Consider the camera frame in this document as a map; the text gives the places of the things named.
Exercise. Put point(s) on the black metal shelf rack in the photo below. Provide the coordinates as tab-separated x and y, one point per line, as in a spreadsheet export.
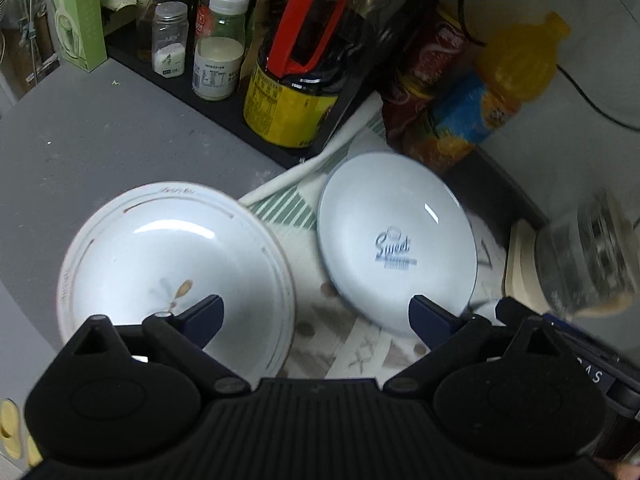
200	105

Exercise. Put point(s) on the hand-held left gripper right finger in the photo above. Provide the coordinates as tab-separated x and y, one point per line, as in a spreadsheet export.
430	322

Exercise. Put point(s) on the large white flower plate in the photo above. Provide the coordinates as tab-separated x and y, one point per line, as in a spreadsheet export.
150	260

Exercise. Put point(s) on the glass electric kettle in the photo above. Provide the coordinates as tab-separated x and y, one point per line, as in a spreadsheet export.
585	255

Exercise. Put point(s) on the green carton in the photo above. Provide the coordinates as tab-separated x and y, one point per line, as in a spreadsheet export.
75	20

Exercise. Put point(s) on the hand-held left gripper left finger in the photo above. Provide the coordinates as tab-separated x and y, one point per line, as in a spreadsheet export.
202	317

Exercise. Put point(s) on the cream kettle base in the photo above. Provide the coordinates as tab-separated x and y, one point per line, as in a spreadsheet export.
520	270

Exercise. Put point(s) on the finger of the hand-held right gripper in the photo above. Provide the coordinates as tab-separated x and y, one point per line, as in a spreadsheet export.
512	312

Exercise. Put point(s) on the white deep plate blue print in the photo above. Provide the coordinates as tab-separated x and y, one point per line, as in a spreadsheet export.
390	210

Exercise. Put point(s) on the white-cap plastic bottle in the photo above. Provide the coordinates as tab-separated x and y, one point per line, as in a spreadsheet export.
215	60

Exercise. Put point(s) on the small glass shaker jar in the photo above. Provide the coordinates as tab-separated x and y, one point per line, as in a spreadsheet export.
167	50

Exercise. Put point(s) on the patterned fringed cloth mat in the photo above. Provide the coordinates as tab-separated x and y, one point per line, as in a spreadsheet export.
320	310

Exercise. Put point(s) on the red drink can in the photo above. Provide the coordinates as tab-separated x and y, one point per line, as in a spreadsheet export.
440	42
405	110

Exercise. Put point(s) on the orange juice bottle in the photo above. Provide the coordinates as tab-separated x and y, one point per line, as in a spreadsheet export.
515	70

• • •

What the exercise asks:
All of the data above should be quoted exactly, except for the pictures.

Exercise response:
Consider the camera frame in this document as a map; the text gives the places of the things named.
Exercise. Put point(s) on the black metal shelf rack in the photo below. Provide the coordinates as tab-separated x and y, one point per line, as in a spreadsheet export.
200	105

Exercise. Put point(s) on the hand-held left gripper right finger in the photo above. Provide the coordinates as tab-separated x and y, one point per line, as in a spreadsheet export.
430	322

Exercise. Put point(s) on the large white flower plate in the photo above. Provide the coordinates as tab-separated x and y, one point per line, as in a spreadsheet export.
150	260

Exercise. Put point(s) on the glass electric kettle in the photo above. Provide the coordinates as tab-separated x and y, one point per line, as in a spreadsheet export.
585	255

Exercise. Put point(s) on the green carton in the photo above. Provide the coordinates as tab-separated x and y, one point per line, as in a spreadsheet export.
75	20

Exercise. Put point(s) on the hand-held left gripper left finger in the photo above. Provide the coordinates as tab-separated x and y, one point per line, as in a spreadsheet export.
202	317

Exercise. Put point(s) on the cream kettle base in the photo above. Provide the coordinates as tab-separated x and y, one point per line, as in a spreadsheet export.
520	270

Exercise. Put point(s) on the finger of the hand-held right gripper in the photo above. Provide the coordinates as tab-separated x and y, one point per line, as in a spreadsheet export.
512	312

Exercise. Put point(s) on the white deep plate blue print in the photo above. Provide the coordinates as tab-separated x and y, one point per line, as in a spreadsheet export.
390	210

Exercise. Put point(s) on the white-cap plastic bottle in the photo above. Provide the coordinates as tab-separated x and y, one point per line, as in a spreadsheet export.
215	60

Exercise. Put point(s) on the small glass shaker jar in the photo above. Provide the coordinates as tab-separated x and y, one point per line, as in a spreadsheet export.
167	50

Exercise. Put point(s) on the patterned fringed cloth mat in the photo above. Provide the coordinates as tab-separated x and y, one point per line, as in a spreadsheet export.
320	310

Exercise. Put point(s) on the red drink can in the photo above. Provide the coordinates as tab-separated x and y, one point per line, as in a spreadsheet export.
440	42
405	110

Exercise. Put point(s) on the orange juice bottle in the photo above. Provide the coordinates as tab-separated x and y, one point per line, as in a spreadsheet export.
515	70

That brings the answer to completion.